Lyn warns that making choices that feel right as a mother can often be unpopular or against current opinion. Mums need to develop confidence around what they feel and sense, even if they don’t necessarily have logical proof for it.

‘A few years ago smacking was the norm and it would have been controversial to challenge it,’ she continues. I think we have to be careful of trends and what advice we listen to. I have seen so many mothers becoming frustrated by fear, self-doubt and guilt — making choices that they regret, doing one thing when their instincts are telling them other. ‘One friend had a child diagnosed with ADHD and he was going to be medicated. She disagreed and changed his diet and now he is absolutely fine — everyone is battling with the same things.’
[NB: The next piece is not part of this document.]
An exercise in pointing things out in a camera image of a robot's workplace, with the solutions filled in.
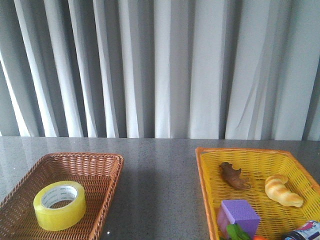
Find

Australian Parents October– November 2006, pp. 92, 93


10 steps to trusting your own instincts

  1. Listen to your own inner voice above everyone else’s. If you’re having trouble hearing it because you’re tired or pushed, then take some time out.
  2. Feel confident that you know your child better than anyone. Trust this and trust your decisions.
  3. Let go of guilt — know that it’s okay to make mistakes, which are actually learning opportunities.
  4. Don’t be swayed by the pressure, criticism and judgement of others.
  5. Don’t compare yourself. Know you are doing a great job and are the perfect mum for your child.
  6. Listen to your body wisdom. Let it be your guide.
  7. Tune into your child. Let them show you what is best for them.
  8. Respect yourself as a mother. Acknowledge what you get ‘right’.
  9. Release the need to be perfect. Accept yourself and your situation as they are.
  10. Start today. It’s never too late to honour your intuition as a mother.

How in touch with your maternal intuition are you?

I rarely ask others their opinion before I make a choice about my child. yes/no
If someone disagrees with me, I feel comfortable to stick with my plan. yes/no
If something feels wrong with my child I take action immediately. yes/no

I find it easy to challenge people in authority.

yes/no

Speaking up for what I want is easy for me.

yes/no
I am not concerned about what others think of me or my lifestyle. yes/no
I listen to my own feelings when I have a decision to make. yes/no
My partner’s opinion is important to me, but I trust my own instinct above everyone’s. yes/no
I parent the way I choose, not the way my family or friends do or expect me to. yes/no
I watch my child to give me signs that my choice is good for them. yes/no
I can admit something’s not working and change it without feeling guilty. yes/no
I trust and respect myself as a mother. yes/no
I rarely ask others their opinion before make a choice about my child. yes/no

Your score

Mostly Yes’s: Great! You are already using your intuition as a mother. Keep trusting yourself and you will inspire other mums to do the same thing.

Mostly No’s: Using your intuition takes time and practice. Choose one area as a parent where you would like to tap into your instincts and give it a go.


Kelly Mermin, mum to Hugo, aged 2, knows exactly what it’s like to go against the tide of popular opinion.

‘I put Hugo in a child-care centre that everyone raved about,’ she explains. ‘It had huge waiting lists and was in beautiful grounds. It had all the boxes ticked and I felt I should be grateful to have a place — but in my heart I knew Hugo wasn’t happy there.

‘Everyone I spoke to about it thought that I was mad, but finally I made the decision to pull him out. It took me six months to find the right place for him and a huge amount of juggling with work — but I don’t regret it. I wish I’d listened to my fears earlier.’

It’s this ability to not care what others think that Lyn believes is at the core of intuitive mothering.

‘I want women to feel comfortable with what they are doing and to have the confidence to say, “get off my back”,’ she says. ‘I am really sick of the amount of judgement of mothers.

It’s about giving women a choice and letting them take back control. If you listen to your intuition life will flow more easily. It will always guide you to do the best for your child.’